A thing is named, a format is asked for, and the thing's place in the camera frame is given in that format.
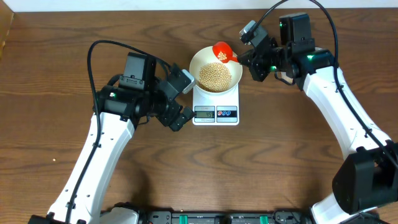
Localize red measuring scoop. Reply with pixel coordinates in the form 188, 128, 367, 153
212, 42, 238, 63

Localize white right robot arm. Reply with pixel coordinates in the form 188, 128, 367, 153
238, 13, 397, 223

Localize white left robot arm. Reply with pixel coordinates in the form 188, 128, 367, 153
29, 52, 195, 223

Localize white digital kitchen scale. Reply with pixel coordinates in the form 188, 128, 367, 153
192, 84, 240, 126

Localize soybeans in bowl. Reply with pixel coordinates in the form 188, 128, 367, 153
198, 62, 232, 93

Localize cream ceramic bowl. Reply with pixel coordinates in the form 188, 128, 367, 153
189, 46, 243, 91

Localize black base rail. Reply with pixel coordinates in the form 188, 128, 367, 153
137, 210, 312, 224

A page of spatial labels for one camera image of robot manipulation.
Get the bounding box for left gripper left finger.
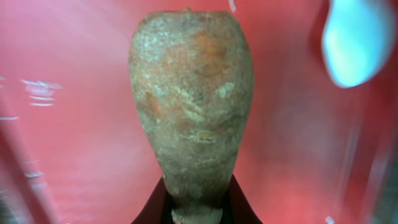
══════
> EXERCISE GOAL
Print all of the entries word for word. Skip any images they contain.

> ANSWER TO THE EXERCISE
A thing is named, a format is asked for, and the thing's place in the camera frame is given in that format.
Localize red measuring scoop. Reply with pixel coordinates in the form 188, 128, 367, 153
212, 42, 238, 63

Localize white right robot arm. Reply with pixel coordinates in the form 188, 128, 367, 153
238, 13, 397, 223

Localize white left robot arm. Reply with pixel coordinates in the form 188, 128, 367, 153
29, 52, 195, 223

Localize white digital kitchen scale. Reply with pixel coordinates in the form 188, 128, 367, 153
192, 84, 240, 126

Localize soybeans in bowl. Reply with pixel coordinates in the form 188, 128, 367, 153
198, 62, 232, 93

Localize cream ceramic bowl. Reply with pixel coordinates in the form 188, 128, 367, 153
189, 46, 243, 91

Localize black base rail. Reply with pixel coordinates in the form 188, 128, 367, 153
137, 210, 312, 224

A page of spatial labels for one camera image of robot manipulation.
Get the bounding box for left gripper left finger.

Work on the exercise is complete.